Comment réagissaient-ils ? Qu’éprouvaient-ils ? Horreur et pitié, comme nous ? Ou satisfaction, fierté, orgueil et soif de puissance ? Se disaient-ils « Ah, nos martyrs, quel courage, quel génie d’invention, quelles capacités d’organisation ! La voilà foulée au sol l’Amérique, avec sa toute puissance et son arrogance, et c’est nous, nous les pauvres, les sous-développés, les paresseux, les incapables, qui l’avons mise K.O. et qui plus est chez elle ! Ah, ils n’ont pas fini d’en voir!»

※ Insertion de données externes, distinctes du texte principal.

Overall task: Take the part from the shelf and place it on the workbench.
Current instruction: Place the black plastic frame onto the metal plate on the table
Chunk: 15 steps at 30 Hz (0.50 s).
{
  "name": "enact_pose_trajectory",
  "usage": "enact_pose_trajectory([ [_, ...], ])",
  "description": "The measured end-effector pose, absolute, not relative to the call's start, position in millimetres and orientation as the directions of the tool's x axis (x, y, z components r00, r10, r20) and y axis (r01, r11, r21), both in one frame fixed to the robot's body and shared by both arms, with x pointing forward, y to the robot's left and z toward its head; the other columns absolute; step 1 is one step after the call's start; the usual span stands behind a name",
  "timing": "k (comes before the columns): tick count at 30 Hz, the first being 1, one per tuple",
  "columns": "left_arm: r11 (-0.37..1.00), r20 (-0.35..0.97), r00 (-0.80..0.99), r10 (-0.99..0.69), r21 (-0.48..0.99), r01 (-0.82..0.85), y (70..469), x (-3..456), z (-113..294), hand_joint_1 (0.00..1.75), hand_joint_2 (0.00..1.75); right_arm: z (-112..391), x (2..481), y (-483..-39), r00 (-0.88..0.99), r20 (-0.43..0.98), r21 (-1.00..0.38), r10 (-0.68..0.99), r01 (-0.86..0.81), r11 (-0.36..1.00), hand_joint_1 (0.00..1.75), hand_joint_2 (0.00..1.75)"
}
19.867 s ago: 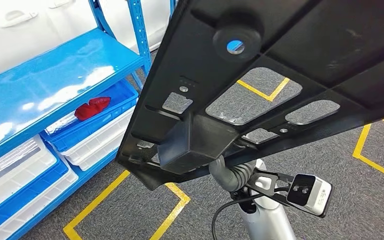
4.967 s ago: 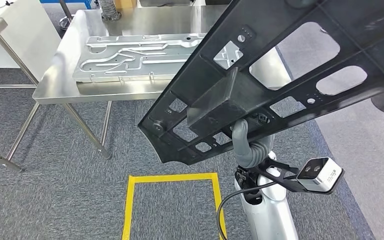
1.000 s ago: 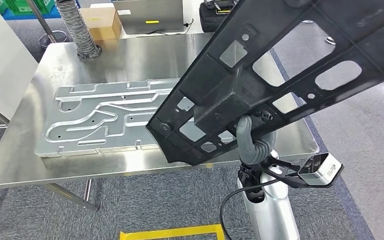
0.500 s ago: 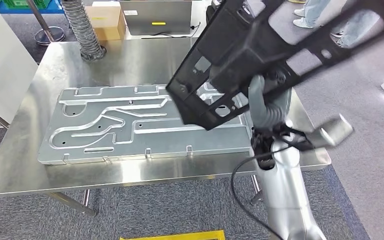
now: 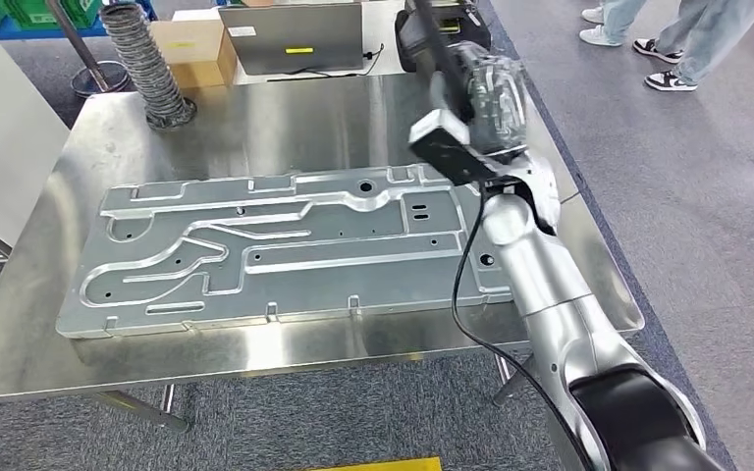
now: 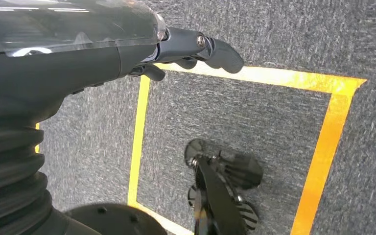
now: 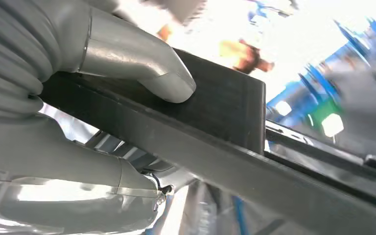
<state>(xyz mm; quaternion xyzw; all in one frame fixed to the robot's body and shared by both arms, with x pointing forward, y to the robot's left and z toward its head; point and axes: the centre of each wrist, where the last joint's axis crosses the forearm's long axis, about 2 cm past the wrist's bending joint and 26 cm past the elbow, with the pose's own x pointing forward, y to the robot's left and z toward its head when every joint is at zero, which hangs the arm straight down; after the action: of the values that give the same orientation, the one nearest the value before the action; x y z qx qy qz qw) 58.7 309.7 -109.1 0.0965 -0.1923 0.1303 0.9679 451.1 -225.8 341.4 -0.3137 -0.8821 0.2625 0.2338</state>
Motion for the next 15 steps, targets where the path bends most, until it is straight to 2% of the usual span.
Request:
enact_pose_trajectory([
  [3,0.948,0.4,0.892,0.212,0.138,-0.287,311.2,59.8,-108.9,0.0,1.75,339.7,457.5,-203.2,-0.649,0.104,-0.741,0.754,0.455,0.494,1.75,1.75],
  [10,0.951,0.4,0.894,0.201,0.137,-0.275,311.2,60.9,-108.7,0.0,1.75,329.2,461.0,-156.1,-0.64,-0.122,-0.889,0.759,0.411,0.203,1.75,1.75],
  [15,0.953,0.408,0.892,0.194,0.136,-0.269,311.1,64.3,-108.2,0.0,1.75,302.8,456.0,-127.1,-0.676,-0.184,-0.941,0.714,0.331,0.071,1.75,1.75],
])
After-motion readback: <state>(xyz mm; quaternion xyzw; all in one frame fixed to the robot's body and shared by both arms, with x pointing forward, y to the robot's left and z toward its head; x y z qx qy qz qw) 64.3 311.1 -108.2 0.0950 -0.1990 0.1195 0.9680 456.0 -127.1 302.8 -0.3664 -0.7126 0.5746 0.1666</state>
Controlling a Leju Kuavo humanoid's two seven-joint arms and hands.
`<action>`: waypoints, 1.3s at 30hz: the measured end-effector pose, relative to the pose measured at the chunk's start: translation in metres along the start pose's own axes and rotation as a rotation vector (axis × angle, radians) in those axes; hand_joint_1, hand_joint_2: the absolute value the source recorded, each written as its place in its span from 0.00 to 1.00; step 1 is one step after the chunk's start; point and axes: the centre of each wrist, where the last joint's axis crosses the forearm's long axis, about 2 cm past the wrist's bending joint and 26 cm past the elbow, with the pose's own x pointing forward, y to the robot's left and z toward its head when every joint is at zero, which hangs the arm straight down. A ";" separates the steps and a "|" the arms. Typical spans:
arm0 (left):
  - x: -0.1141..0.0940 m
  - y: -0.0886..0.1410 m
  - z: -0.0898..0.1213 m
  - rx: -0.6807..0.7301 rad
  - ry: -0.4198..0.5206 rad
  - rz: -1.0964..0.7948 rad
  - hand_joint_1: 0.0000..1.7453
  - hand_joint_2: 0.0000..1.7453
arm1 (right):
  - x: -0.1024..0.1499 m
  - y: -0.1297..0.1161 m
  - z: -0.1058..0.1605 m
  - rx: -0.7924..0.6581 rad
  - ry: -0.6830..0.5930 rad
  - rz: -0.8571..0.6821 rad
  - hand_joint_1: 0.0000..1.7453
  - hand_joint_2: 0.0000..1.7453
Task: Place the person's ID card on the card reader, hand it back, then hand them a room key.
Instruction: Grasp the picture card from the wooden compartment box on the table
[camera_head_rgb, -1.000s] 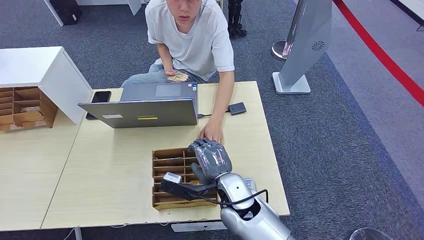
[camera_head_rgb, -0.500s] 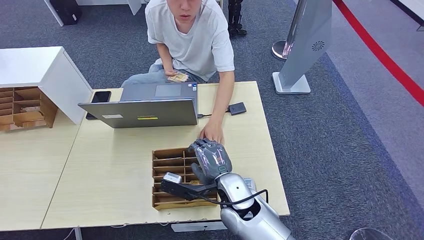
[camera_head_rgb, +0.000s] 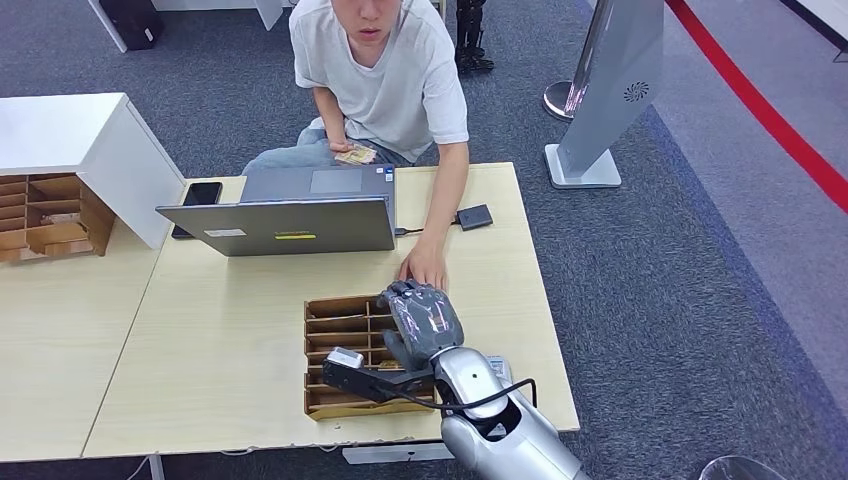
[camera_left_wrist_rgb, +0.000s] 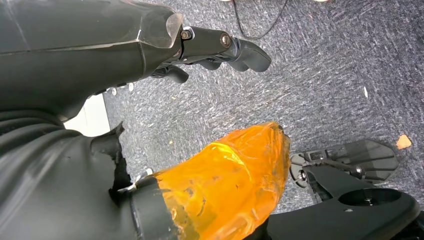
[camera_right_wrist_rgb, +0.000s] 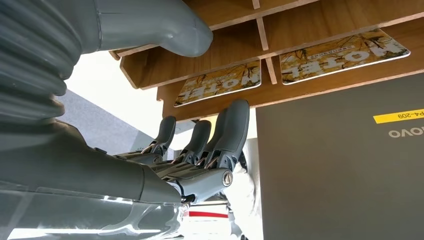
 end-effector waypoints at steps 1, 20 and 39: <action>0.000 0.000 0.000 0.000 0.000 0.000 0.00 0.00 | 0.000 0.000 0.000 0.001 0.000 0.000 0.43 1.00; -0.003 -0.001 0.001 -0.002 0.006 0.005 0.00 0.00 | -0.001 0.000 0.000 0.004 0.002 -0.003 0.92 1.00; -0.003 -0.001 0.000 -0.001 0.009 0.011 0.00 0.00 | 0.001 -0.003 0.000 -0.048 -0.018 -0.018 0.92 1.00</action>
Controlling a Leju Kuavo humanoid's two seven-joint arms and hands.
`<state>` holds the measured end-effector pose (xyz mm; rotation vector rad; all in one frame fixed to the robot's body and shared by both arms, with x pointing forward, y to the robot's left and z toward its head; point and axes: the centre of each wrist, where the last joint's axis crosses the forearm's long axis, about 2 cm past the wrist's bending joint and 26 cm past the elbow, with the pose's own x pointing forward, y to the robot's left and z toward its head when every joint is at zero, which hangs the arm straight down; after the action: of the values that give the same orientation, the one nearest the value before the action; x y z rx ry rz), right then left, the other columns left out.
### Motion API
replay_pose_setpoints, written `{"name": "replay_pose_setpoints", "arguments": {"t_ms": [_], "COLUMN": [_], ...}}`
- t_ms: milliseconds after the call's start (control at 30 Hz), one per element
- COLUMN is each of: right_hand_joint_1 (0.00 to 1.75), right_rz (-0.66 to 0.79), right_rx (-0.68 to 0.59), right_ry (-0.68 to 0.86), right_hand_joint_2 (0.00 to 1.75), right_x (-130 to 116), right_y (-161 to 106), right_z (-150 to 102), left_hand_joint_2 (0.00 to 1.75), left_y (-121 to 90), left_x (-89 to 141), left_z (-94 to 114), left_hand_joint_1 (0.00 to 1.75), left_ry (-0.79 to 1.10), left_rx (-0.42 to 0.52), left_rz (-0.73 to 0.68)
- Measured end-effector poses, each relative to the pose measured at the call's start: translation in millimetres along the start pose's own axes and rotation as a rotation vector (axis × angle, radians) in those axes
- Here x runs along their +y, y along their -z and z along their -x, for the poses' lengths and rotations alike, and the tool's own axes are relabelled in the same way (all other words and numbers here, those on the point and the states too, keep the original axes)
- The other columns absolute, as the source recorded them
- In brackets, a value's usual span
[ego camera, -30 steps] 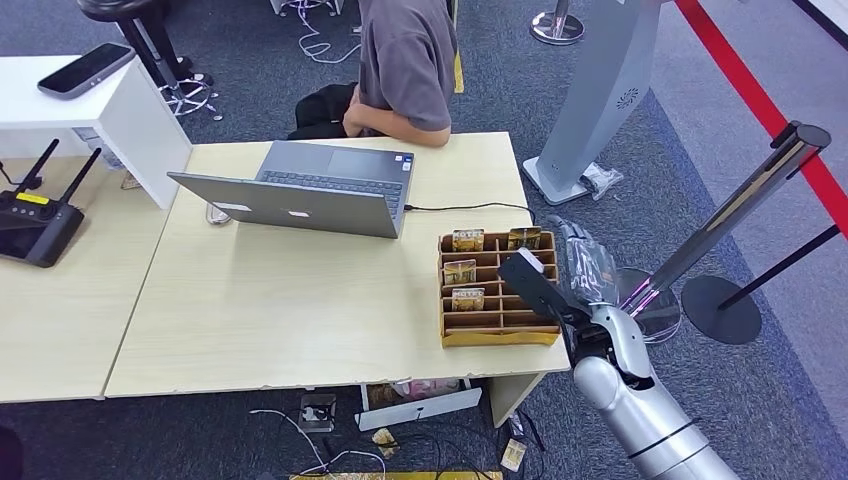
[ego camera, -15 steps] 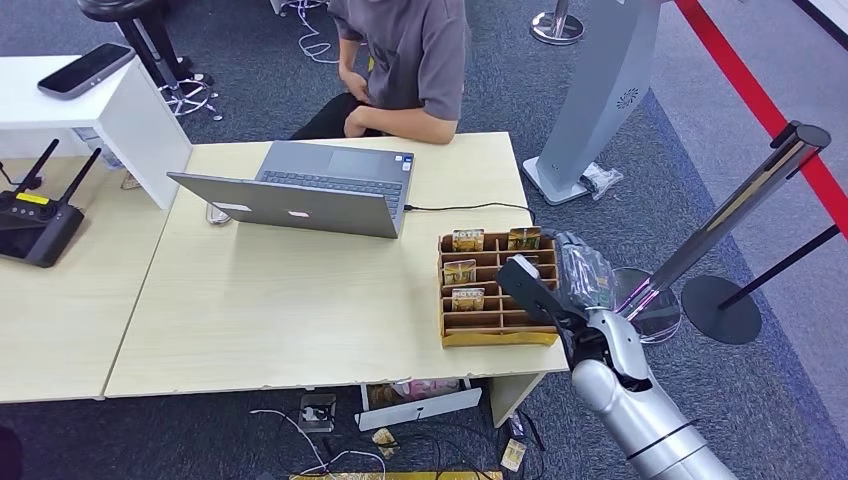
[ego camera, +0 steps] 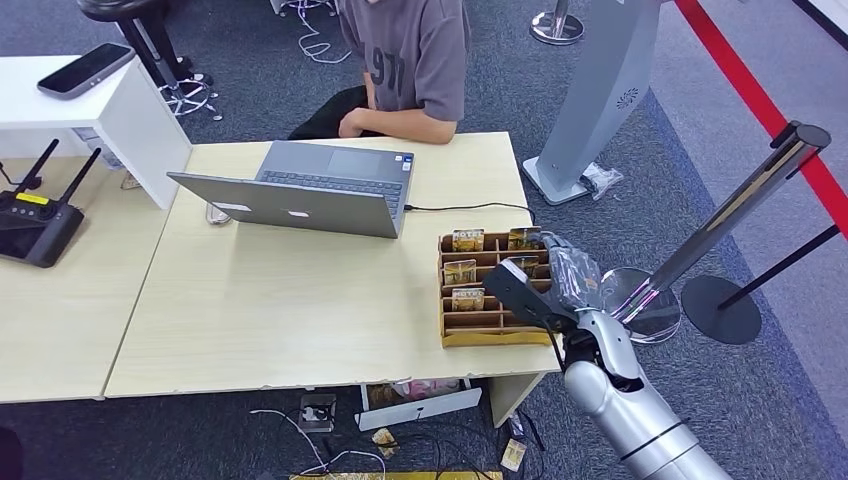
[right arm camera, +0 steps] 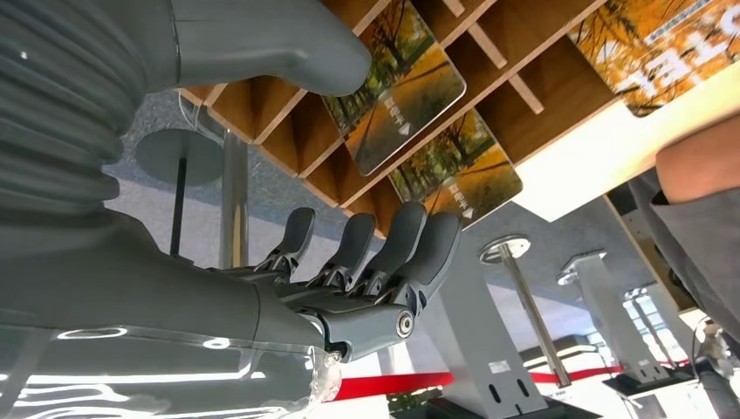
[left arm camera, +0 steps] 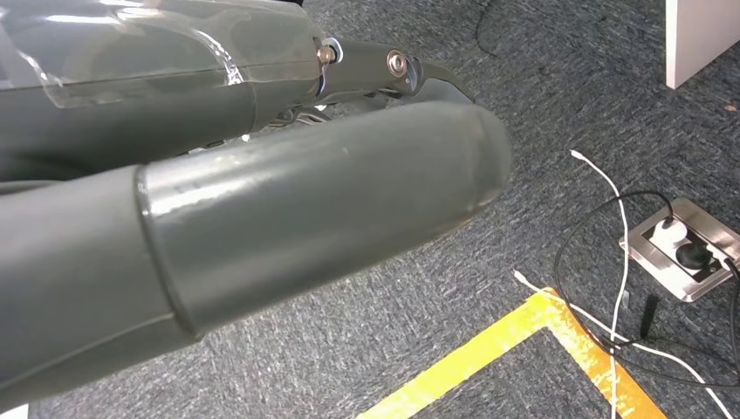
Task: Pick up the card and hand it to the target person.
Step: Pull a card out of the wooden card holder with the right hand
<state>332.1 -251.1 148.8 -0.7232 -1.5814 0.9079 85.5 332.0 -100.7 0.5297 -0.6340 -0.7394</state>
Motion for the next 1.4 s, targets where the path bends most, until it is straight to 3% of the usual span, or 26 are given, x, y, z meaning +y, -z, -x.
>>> {"name": "replay_pose_setpoints", "arguments": {"t_ms": [367,567,667,1400], "right_hand_joint_1": [0.82,1.18,1.27,1.31], "right_rz": [-0.029,-0.042,-0.048,-0.054], "right_rx": [-0.006,-0.001,0.001,0.003], "right_ry": [0.006,0.014,0.023,0.052], "right_hand_joint_2": [1.75,1.75,1.75,1.75], "right_x": [6.7,7.9,8.2,10.0], "right_y": [-1.1,-1.2,-1.3,-0.9], "right_z": [-2.1,-1.9,-1.9,-3.6], "left_hand_joint_2": [0.0,0.0,0.0,0.0], "left_y": [0.0,0.0,0.0,0.0], "left_x": [0.0,-0.1,-0.1,-0.1], "left_z": [0.0,0.0,0.0,-0.1], "left_hand_joint_1": [0.0,0.0,0.0,0.0], "left_ry": [0.003,0.002,0.002,0.012], "left_rx": [-0.001,-0.001,0.0,0.0], "left_rz": [0.0,0.002,0.002,0.003]}}
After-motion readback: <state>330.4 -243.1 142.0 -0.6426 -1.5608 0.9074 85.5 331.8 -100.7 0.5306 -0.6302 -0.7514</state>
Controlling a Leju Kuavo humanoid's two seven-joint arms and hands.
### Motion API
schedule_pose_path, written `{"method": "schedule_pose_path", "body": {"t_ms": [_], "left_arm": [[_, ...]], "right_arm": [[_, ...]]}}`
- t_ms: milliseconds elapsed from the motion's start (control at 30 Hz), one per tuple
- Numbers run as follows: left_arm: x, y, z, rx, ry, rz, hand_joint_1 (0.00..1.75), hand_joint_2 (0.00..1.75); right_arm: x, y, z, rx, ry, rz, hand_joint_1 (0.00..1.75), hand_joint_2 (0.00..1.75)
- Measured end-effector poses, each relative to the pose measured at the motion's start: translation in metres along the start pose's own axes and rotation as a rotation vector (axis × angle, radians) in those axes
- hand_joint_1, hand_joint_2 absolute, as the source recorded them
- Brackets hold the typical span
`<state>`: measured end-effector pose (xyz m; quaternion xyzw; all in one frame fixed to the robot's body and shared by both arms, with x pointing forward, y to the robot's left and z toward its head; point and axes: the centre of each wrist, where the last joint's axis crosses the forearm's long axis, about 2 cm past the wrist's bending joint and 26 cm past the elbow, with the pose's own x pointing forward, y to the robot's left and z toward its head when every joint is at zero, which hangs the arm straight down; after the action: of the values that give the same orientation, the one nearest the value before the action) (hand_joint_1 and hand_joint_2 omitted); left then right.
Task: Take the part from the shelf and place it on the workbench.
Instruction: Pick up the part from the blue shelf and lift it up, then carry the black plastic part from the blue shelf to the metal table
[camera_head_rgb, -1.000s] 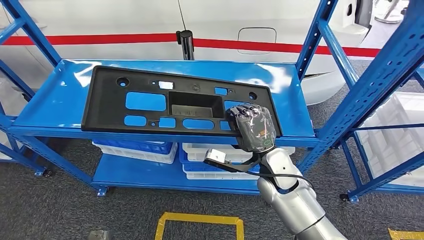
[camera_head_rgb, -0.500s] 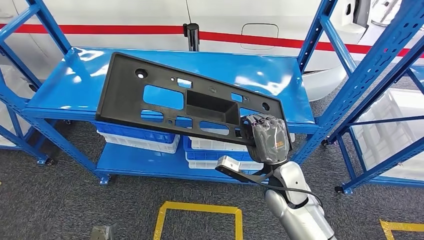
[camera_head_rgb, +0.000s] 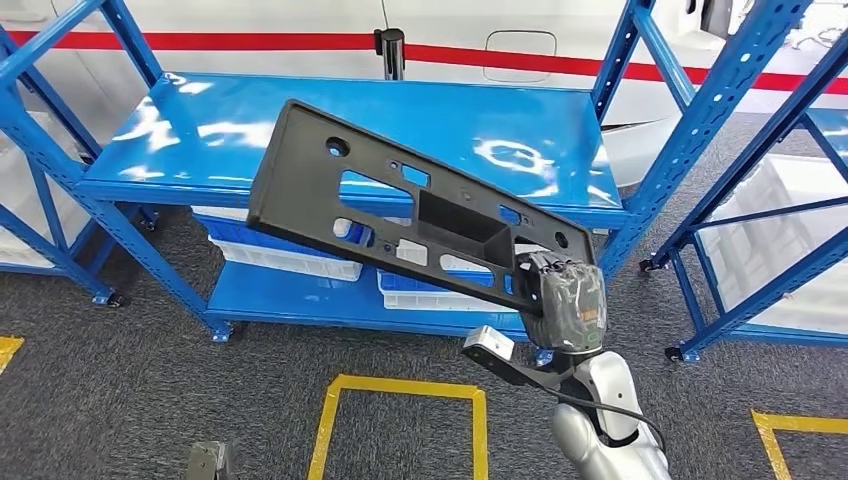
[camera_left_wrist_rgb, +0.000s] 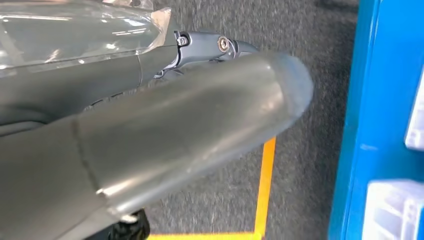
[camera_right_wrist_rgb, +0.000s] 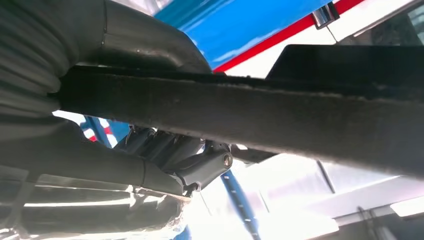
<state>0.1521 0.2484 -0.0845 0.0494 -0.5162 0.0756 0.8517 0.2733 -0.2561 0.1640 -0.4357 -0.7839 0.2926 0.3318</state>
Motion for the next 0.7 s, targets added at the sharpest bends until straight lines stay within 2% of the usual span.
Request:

La vérité est sans doute entre les deux.

Poursuivant ma réflexion, j’en suis venue à me poser la question de l’utilité, du bien fondé de ce genre d’émissions dix ans plus tard. Servent-elles la paix ? N’alimentent-t-elles pas la colère, la haine et leur corollaire, la guerre ? Les rapports de force et la soif de puissance ? A constamment parler du diable, n’est-ce pas le diable qui apparaît ? Et que dire aux enfants, aux nouvelles générations ? Comment les informer sans leur inoculer la haine de l’autre avec le risque évident de perpétuer le conflit ? Une de mes petites-filles avait dix ans à l’époque, de père américain et vivant aux États Unis, elle ne regardait que très rarement la télévision qui était bannie chez eux mais lisait  News Week. Les semaines passant, elle n’a plus supporté les photos affreuses et les récits hallucinants, au point que de sa propre initiative elle a écrit à la rédaction du journal, en leur expliquant qu’elle n’avait que dix ans mais qu’elle trouvait qu’il ne fallait pas rester là-dessus, qu’il fallait plutôt insister sur tout ce qui pouvait inspirer de l’espoir et de la confiance. Je me souviens comme nous, sa famille, en avions été ébahis. Par ailleurs l’éditeur américain Wayne Bell a publié un cahier de coloriage pour enfants qui obtient un énorme succès mais qui suscite aussi la polémique, et qui retrace la dernière décennie et ses attentats. Un des textes qui accompagnent les images réalistes de ceux-ci mentionne qu’ils « changeront à jamais les relations qu’entretiennent les États Unis et les musulmans du monde entier ». Sans commentaire. Et voici le lien : http://poetesindignes.wordpress.com/2011/09/02/coloriez-ben-laden-pour-le-11-septembre/#more-6575

Le monde actuel est de plus en plus mélangé. Finie l’époque où une femme voilée dans les rues de nos villes ne suscitait qu’un regard curieux, amusé et même bienveillant. Les frontières sont de plus en plus perméables, les populations se mélangent. C’est ainsi, pourra-t-on y changer quelque chose ? Arrête-t-on le cours de l’histoire ? Personnellement je ne le pense pas et cela ne me fait pas du tout plaisir, sans que je me sente défaitiste pour autant, au contraire. C’est juste une question de réalisme, une volonté de regarder devant et de refuser les combats d’arrière-garde. Ce qui m’importe c’est la paix et la fraternité entre les hommes ainsi que les meilleurs moyens d’y parvenir. Je ne suis pas sûre que le rappel constant de ce qui nous divise en fasse partie.